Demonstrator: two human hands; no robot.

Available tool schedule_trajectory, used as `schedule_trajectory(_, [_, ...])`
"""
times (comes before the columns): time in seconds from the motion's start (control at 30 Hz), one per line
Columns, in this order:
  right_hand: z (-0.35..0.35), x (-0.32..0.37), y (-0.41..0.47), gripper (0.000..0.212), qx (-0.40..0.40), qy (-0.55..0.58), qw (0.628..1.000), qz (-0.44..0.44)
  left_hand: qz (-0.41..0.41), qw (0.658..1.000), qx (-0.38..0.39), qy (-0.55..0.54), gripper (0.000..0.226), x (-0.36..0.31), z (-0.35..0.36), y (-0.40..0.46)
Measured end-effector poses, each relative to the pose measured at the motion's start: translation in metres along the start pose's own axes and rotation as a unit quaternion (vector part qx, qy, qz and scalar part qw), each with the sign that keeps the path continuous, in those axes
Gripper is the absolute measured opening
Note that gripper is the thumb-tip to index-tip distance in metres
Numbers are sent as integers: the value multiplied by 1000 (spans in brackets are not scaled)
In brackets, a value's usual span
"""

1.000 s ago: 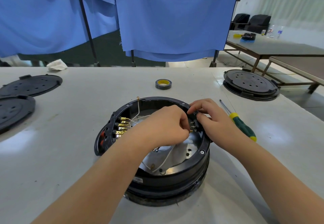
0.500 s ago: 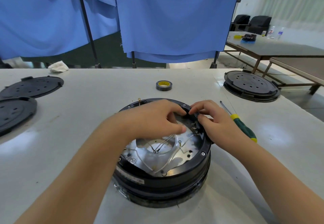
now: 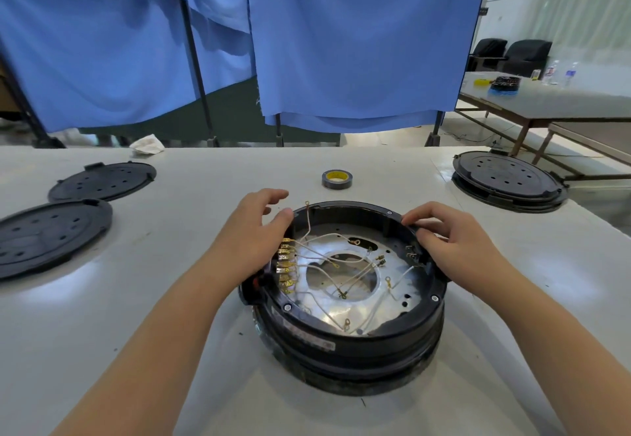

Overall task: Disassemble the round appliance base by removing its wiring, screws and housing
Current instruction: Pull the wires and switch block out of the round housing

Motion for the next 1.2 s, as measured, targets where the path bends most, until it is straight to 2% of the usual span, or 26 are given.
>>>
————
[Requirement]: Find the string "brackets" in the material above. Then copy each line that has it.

[Output]:
Numbers are sent as integers: the value multiplied by 1000 (spans in brackets are not scaled)
In brackets, a value's usual span

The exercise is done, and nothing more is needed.